Here is a video titled, ” With Gratitude for this Powerful Inspirational true story…Never give up!.”

The text in the video was not 100% correct. The NY Times reported the following:

Derek Redmond could remember trying to get up, trying to break away from the stretcher bearers in some crazy effort to qualify in a 400-meter semifinal with a torn right hamstring.

“It was all animal instinct,” Redmond said today, at the Olympic Village. “I kept thinking I could still catch the other runners. I didn’t want to quit. I’m a very selfish person.”

And then, the 26-year-old British runner was suddenly on the track. But he rose in terrible pain, and maintaining his lane, Redmond resumed his quest merely to finish. He was soon joined by his father, a casual apparition in T-shirt, khaki pants and ball cap.

“You don’t have to do this,” Jim Redmond told his son, after he climbed down from the stands, past the men with badges. “You don’t have to put yourself through this.” Determined to Finish Race

Derek Redmond informed his father that he was going to finish this Olympic race, because he never started the one in Seoul, South Korea, four years earlier. He dropped out in 1988, just 90 seconds before his first heat, because of a hamstring problem. That would not happen again.

The son limped ahead, and his father gave him a hand, an arm, a few words.

“Well, then,” Jim Redmond told his son, “we’re going to finish this together.”
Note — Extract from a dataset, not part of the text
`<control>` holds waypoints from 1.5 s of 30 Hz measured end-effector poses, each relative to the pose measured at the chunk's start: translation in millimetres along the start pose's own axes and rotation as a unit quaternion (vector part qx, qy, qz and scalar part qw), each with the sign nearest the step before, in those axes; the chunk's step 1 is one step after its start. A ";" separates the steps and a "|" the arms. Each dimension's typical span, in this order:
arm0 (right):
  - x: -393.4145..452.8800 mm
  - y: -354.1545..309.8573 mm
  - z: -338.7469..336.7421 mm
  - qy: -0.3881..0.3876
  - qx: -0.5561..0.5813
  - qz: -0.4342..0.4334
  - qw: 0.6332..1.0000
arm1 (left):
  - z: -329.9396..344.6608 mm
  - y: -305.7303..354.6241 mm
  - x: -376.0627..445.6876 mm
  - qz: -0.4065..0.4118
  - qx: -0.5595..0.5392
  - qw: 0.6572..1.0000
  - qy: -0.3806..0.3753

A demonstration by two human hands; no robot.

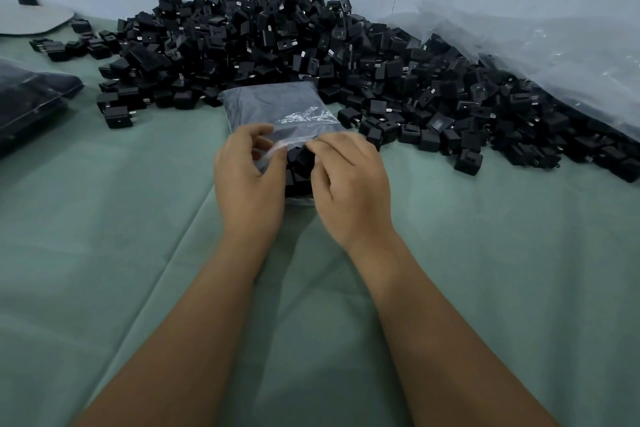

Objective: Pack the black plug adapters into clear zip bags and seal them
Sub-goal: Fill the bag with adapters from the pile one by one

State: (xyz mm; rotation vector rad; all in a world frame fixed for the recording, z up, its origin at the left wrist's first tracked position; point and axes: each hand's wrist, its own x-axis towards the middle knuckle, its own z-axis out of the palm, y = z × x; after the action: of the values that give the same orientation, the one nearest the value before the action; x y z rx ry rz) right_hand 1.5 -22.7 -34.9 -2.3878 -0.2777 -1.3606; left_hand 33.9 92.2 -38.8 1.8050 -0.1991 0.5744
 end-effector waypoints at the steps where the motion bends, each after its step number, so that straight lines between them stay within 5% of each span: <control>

The Redmonds went halfway round the track, an eternal 200 meters, Derek’s head buried at times into his father’s shoulders. The crowd at the Olympic Stadium roared at the spectacle. Father and son fended off security guards and overzealous track officials, who came at them in waves. A Man With a Mission

“I don’t speak Spanish,” Jim Redmond would say, “and I wasn’t going to be stopped by anything.”
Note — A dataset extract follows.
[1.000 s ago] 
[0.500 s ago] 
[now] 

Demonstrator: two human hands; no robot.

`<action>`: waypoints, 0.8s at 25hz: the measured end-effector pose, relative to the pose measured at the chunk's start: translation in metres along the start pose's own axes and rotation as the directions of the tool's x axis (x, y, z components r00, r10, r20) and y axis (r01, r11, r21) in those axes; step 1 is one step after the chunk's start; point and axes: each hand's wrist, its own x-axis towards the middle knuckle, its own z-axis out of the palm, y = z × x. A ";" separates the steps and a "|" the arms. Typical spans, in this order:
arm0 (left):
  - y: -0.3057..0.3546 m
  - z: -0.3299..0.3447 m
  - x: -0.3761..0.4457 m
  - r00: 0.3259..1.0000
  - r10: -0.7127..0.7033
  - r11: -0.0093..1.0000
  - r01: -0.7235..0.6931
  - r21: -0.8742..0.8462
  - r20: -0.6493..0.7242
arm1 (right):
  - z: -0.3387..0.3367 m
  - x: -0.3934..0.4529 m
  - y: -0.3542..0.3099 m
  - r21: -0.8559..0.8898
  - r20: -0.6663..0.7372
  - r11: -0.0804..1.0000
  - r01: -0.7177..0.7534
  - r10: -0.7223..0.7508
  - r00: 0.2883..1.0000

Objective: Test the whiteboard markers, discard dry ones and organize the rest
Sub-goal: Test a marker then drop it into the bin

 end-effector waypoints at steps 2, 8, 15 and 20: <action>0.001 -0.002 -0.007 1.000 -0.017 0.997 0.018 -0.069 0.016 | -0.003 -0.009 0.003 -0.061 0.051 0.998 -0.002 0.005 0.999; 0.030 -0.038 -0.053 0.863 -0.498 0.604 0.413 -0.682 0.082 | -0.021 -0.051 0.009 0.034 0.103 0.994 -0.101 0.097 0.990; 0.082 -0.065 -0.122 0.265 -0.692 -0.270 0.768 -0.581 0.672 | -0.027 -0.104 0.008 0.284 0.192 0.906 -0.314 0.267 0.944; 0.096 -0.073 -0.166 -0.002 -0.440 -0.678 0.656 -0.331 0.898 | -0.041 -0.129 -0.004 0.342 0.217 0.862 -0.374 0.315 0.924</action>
Derek’s coach, Tony Hadley, saw all this and started bawling. He forgot to click his stopwatch. The watch just kept running.

Father and son trudged across television screens everywhere. Back in Northampton, England, Derek’s mother, Jennie, wept when she saw her son sobbing in pain. She remembered that the last time he looked so unhappy was when he did not get a chopper bike for his sixth birthday. Derek’s pregnant sister, Karen, went into a false labor.
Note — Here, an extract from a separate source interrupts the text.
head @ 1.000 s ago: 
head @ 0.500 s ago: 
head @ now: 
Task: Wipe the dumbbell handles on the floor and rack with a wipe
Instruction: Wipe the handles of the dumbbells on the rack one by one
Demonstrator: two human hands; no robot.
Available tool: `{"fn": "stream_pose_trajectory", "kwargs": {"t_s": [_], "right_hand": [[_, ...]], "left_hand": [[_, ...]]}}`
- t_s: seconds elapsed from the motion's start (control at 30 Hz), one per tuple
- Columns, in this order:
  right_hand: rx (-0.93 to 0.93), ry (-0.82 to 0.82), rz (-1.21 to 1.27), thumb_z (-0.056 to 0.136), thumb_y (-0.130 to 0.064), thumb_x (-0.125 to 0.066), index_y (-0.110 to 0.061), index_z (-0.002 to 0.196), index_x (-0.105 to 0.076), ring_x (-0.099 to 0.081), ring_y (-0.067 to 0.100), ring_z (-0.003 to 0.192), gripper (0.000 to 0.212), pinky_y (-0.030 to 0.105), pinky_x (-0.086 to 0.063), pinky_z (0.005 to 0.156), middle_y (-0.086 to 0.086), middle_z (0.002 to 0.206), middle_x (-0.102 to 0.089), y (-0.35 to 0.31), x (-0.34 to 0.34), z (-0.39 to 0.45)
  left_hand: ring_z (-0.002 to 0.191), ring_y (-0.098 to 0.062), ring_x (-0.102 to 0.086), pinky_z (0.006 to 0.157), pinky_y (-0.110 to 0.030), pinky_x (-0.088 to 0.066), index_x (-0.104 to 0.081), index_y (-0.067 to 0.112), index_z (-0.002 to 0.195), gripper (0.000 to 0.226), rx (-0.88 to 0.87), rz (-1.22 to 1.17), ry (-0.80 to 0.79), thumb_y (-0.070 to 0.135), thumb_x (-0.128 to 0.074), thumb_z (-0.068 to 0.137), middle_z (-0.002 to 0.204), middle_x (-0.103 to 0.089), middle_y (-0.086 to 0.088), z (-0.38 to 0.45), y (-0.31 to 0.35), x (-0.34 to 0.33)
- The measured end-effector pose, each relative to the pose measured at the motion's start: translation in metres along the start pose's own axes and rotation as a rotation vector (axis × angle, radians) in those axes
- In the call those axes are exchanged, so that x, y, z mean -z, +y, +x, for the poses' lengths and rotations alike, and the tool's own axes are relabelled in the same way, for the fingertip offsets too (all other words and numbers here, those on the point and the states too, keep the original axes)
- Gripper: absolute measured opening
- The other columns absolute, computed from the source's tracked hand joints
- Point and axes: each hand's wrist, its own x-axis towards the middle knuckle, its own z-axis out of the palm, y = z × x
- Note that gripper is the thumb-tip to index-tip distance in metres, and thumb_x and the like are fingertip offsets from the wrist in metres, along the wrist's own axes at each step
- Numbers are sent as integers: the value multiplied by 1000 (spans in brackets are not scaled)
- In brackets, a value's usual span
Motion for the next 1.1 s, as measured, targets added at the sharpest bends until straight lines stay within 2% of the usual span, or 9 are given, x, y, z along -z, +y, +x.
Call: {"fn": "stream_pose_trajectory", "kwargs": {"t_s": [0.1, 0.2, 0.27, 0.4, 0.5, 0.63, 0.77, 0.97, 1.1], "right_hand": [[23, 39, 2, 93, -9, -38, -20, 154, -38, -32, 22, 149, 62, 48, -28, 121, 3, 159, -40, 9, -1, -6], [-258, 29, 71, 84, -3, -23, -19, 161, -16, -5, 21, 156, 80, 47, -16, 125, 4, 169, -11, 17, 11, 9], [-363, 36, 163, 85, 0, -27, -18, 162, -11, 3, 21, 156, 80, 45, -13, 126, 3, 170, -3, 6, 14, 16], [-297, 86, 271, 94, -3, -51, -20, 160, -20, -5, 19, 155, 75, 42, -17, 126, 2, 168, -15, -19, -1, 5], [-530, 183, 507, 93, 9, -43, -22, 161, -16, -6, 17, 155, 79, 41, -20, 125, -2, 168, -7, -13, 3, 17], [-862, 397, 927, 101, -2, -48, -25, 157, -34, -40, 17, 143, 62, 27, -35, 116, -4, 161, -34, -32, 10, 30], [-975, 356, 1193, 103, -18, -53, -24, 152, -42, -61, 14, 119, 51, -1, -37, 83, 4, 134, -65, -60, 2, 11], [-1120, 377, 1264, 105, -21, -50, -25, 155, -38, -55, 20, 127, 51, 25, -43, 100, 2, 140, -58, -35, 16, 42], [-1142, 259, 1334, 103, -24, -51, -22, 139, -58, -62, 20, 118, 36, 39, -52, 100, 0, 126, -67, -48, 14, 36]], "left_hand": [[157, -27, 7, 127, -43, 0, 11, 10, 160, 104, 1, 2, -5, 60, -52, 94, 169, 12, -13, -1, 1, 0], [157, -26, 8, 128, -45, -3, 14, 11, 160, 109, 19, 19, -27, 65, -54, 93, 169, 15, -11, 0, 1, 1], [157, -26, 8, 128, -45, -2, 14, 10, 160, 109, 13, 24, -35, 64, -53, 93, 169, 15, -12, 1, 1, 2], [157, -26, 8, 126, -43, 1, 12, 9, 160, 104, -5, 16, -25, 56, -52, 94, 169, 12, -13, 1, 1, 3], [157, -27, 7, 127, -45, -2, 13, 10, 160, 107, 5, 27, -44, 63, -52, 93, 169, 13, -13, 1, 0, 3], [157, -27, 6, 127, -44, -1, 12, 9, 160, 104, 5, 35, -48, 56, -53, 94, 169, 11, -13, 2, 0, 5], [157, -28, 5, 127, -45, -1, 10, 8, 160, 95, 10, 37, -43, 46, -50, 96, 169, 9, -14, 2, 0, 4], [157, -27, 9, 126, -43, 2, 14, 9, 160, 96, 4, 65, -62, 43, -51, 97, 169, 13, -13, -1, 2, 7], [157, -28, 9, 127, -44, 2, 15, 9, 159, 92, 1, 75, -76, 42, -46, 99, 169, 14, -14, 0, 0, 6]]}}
On the day after all the commotion, Redmond could smile at his new status as Olympic hero. He said he was embarrassed by all the attention, all the congratulatory messages in his computer. He was even embarrassed by his father, who had worried for weeks that his son would injure himself again in Barcelona.

Source: NY Times

Have you felt like you wanted to give up? Stick with it a little longer – you may be close to the finish line. You will feel grateful for hanging in there!

Be Well.
Paul.
The Gratitude Guru

2 Comments

  1. Jeanne dowell on September 23, 2018 at 4:49 pm

    Wow! Thank you Paul, this came to me at at a perfect time!

    I had and still have goose bumps!!

    • Paul on September 23, 2018 at 11:24 pm

      Goose bumps? Hope they are good ones!